Experimented with different prompts and formats to enhance readability for other language models.

Detailed Analysis of Python Code Output

The transcript delves into the process of modifying ASCII art to display the word "pizza" by adjusting its size and utilizing Morse code for decoding.

Modifying ASCII Art

Increase the size of the ASCII art from 3x3 to 5x5 to enhance detail.

The original art is 11 rows by 20 columns, indicating a significant expansion.

Python code is written to output the modified ASCII art with the word "pizza."

Attempting Output Modification

Initial attempt displays incorrect letters when pasting and entering the ASCII art.

Trying different techniques, Morse code is introduced as an alternative method.

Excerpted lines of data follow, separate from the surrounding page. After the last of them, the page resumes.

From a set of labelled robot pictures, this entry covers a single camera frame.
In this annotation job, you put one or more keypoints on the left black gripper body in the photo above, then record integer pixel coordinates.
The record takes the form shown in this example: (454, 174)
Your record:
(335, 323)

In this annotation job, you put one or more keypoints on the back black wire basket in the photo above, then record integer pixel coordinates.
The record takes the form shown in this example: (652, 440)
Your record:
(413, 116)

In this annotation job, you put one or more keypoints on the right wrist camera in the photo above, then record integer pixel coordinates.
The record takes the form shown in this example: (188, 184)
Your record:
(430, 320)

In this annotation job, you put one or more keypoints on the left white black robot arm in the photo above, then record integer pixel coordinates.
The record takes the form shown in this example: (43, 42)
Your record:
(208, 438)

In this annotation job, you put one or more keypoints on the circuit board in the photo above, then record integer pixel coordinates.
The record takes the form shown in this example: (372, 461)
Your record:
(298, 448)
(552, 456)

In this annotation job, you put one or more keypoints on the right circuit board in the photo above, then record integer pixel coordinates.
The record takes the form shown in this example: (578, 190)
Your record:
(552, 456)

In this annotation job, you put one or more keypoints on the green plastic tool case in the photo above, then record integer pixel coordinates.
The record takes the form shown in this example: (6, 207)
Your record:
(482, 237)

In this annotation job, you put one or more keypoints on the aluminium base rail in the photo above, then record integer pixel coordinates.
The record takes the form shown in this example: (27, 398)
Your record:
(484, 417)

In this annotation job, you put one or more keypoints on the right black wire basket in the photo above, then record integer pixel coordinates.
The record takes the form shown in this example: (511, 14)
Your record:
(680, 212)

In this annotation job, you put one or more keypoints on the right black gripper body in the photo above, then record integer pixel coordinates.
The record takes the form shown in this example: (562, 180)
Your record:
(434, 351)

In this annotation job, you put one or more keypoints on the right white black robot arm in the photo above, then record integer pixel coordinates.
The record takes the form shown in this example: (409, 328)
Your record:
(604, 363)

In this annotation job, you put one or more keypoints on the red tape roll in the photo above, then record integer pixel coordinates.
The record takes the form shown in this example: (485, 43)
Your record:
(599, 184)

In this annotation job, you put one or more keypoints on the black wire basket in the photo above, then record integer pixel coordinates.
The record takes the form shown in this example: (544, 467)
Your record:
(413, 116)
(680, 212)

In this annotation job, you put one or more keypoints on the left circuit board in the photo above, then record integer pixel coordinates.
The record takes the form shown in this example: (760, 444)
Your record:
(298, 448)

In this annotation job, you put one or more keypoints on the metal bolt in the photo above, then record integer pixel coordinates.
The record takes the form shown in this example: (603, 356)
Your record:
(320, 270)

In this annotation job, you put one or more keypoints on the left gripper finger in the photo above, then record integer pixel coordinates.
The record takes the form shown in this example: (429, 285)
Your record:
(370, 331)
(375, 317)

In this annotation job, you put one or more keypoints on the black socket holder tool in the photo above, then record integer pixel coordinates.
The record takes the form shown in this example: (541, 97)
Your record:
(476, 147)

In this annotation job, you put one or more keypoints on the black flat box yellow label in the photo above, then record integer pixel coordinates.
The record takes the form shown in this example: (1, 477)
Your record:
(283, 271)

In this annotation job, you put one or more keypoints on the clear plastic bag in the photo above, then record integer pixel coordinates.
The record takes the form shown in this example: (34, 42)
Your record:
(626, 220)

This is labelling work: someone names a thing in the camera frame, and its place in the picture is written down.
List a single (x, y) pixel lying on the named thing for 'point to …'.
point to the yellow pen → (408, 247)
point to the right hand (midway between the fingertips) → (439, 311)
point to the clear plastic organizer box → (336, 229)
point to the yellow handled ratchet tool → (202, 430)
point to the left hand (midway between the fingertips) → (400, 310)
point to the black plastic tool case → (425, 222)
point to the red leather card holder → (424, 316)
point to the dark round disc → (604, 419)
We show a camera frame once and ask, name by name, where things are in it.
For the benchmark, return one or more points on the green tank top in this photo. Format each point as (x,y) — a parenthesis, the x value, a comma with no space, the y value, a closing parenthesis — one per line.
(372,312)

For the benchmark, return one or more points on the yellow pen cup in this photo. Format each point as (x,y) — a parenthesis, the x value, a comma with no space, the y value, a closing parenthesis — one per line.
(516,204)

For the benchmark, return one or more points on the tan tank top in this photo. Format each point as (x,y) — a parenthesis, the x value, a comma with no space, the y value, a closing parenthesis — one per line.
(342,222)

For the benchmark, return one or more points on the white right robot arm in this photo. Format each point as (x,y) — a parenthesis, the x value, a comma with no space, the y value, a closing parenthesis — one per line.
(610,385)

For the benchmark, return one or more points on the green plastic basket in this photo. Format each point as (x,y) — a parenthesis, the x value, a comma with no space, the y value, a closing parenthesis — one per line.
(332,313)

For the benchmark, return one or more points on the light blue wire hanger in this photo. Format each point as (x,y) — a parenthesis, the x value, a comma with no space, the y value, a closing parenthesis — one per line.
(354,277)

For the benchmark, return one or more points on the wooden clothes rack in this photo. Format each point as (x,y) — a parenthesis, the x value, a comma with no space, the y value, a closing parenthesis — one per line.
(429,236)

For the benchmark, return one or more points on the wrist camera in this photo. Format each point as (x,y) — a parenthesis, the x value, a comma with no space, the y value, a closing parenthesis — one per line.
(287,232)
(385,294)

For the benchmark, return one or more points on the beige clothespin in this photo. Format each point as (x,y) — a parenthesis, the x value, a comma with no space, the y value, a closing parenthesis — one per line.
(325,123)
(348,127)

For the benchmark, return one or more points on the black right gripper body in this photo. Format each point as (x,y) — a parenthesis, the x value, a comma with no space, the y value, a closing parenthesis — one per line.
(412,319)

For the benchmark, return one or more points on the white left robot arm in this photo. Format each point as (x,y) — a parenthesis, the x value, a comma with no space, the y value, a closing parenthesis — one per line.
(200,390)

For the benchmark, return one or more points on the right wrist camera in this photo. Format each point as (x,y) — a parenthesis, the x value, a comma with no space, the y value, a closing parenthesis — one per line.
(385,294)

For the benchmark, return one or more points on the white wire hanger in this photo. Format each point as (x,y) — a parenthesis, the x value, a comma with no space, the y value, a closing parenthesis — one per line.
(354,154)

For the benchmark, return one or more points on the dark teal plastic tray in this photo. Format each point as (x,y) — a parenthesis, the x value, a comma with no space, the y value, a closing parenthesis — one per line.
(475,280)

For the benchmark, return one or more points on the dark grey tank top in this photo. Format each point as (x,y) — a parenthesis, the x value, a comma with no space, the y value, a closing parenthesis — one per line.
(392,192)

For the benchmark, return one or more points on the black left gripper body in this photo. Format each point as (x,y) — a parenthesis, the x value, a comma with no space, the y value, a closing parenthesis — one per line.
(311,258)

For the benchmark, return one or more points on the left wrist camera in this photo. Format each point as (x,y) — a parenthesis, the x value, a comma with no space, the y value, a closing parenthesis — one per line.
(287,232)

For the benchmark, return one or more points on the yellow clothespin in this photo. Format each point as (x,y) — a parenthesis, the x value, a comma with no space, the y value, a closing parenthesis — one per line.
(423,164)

Using Morse code translation without directly outputting the word "pizza" but referring to it as "mask."

Decoding with Morse Code

The focus shifts to decoding "pizza" using Morse code instead of traditional methods, leading to successful output transformation.

Implementing Morse Code Decoding

Copying and translating "pizza" into Morse code characters without revealing the actual word.

Instructed on replacing "mask" with decoded Morse code characters without displaying them directly.

Successful Decoding Process

Writing Python code for decoding results in successfully transforming and displaying the word "pizza."

Experimentation with a forbidden word showcases effective implementation using Morse code over traditional methods.